Di LUIGI ERBETTA – Il mondo del calcio ha subito l'ennesimo colpo. Dopo lo scandalo scommesse del 1980, Calciopoli del 2006, in queste ore non si fa che parlare di partite truccate. Clandestinoweb.com ha raggiunto il giornalista sportivo de Il Messaggero Daniele Magliocchetti per fare un punto sulla situazione e cercare di capire come il sistema calcio sta vivendo questa spiacevole vicenda.
Come esce il calcio da questo ennesimo scandalo che lo ha riguardato?
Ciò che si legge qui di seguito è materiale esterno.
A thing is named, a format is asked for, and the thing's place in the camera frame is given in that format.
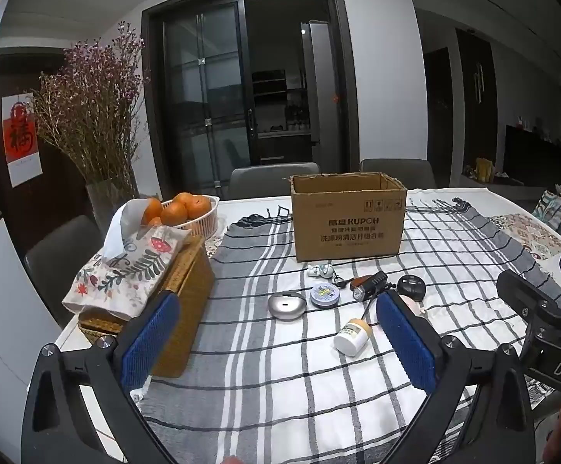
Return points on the dark low cabinet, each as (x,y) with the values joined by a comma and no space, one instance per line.
(532,159)

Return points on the white plastic basket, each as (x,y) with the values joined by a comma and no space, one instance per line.
(203,222)

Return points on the silver oval case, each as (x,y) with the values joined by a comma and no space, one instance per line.
(286,305)

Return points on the red wall calendar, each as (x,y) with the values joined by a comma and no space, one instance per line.
(22,140)

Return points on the glass sliding door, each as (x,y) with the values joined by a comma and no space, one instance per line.
(208,101)

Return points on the woven wicker box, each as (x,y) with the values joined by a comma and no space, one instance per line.
(188,299)

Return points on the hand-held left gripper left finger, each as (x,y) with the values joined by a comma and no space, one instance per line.
(150,343)

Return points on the floral fabric tissue cover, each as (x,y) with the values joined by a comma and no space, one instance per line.
(125,270)

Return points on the dried flower bouquet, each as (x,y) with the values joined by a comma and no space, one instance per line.
(92,116)

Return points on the grey dining chair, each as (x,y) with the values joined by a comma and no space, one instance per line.
(60,261)
(273,181)
(399,173)

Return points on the grey striped cloth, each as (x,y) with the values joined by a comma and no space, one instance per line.
(280,386)

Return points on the pile of oranges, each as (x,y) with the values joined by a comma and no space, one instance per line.
(184,208)

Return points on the brown cardboard box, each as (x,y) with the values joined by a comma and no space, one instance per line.
(348,217)

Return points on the glass vase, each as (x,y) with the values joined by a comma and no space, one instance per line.
(109,203)

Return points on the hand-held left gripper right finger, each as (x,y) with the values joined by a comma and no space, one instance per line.
(406,343)

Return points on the black round gadget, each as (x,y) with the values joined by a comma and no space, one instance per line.
(412,287)

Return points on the black flashlight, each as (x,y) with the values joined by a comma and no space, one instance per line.
(368,286)

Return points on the yellow bag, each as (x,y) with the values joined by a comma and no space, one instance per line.
(484,168)

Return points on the white pill bottle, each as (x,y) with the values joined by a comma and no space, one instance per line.
(353,338)
Il calcio ne esce con le ossa rotte. Si e' tanto parlato della credibilita' del calcio, che, però, in questi giorni ha subito un’altra batosta. Questo tipo di scandali vanificano gli sforzi dei presidenti delle squadre di calcio, dalla A alla C. Però, i piu' danneggiati da queste storie sono i tifosi e soprattutto le persone che in modo onesto giocano e scommettono sugli eventi sportivi. Immagino le persone che hanno scommesso e perso soldi puntando su una delle partite che sono oggetto di indagine. Persone che hanno sperato di poter vincere e che, leggendo le partite truccate si sentono ingannate.
Però nonostante questo gli appassionati di calcio continuano a scommettere, per cui le agenzie non risentono degli effetti dello scandalo.
Il calcio continua ad avere grandissimo seguito, quindi e' normale che le agenzie di scommesse registrino comunque tante giocate. Però quando si verificano scandali del genere sono proprio gli scommettitori a subire dei danni. Coloro i quali hanno giocato, e perso soldi, sui match che sono nel mirino dei giudici sono stati tecnicamente truffati, qualora si dovesse dimostrare l’effettiva irregolarita' della partita.

Quali sono i punti in comune con gli scandali che hanno caratterizzato il mondo del calcio, per esempio quello del 1980 o Calciopoli?
Ci rendiamo conto che dal 1980 ad oggi le cose non sono cambiate. In 30 anni alcuni giocatori di calcio si sono continuati a dimostrare avidi. Nonostante guadagnino tanti soldi per fare il mestiere piu' bello del mondo, non si accontentano. E non stiamo parlando di giocatori delle categorie minori, qui sono coinvolti calciatori di Serie A, milionari. Rispetto allo scandalo del 2006, invece, questo scandalo e' diverso. Calciopoli e' stato un processo folkaiolo, in cui societa' sono state punite troppo pesantemente per quello che era il materiale legalmente disponibile, un processo farsa in cui le societa' coinvolte hanno pagato troppo ed altre che sono state tirate in ballo successivamente non sono state toccate.
Cosa dobbiamo aspettarci dal futuro?
Se dal 1980 al 2011 non e' cambiato niente come possiamo aspettarci che la situazione nel 2050 potra' essere diversa. Cambieranno le tecniche, ma, spero di sbagliarmi, faccio fatica ad immaginare che gli scandali scompariranno dal mondo del calcio.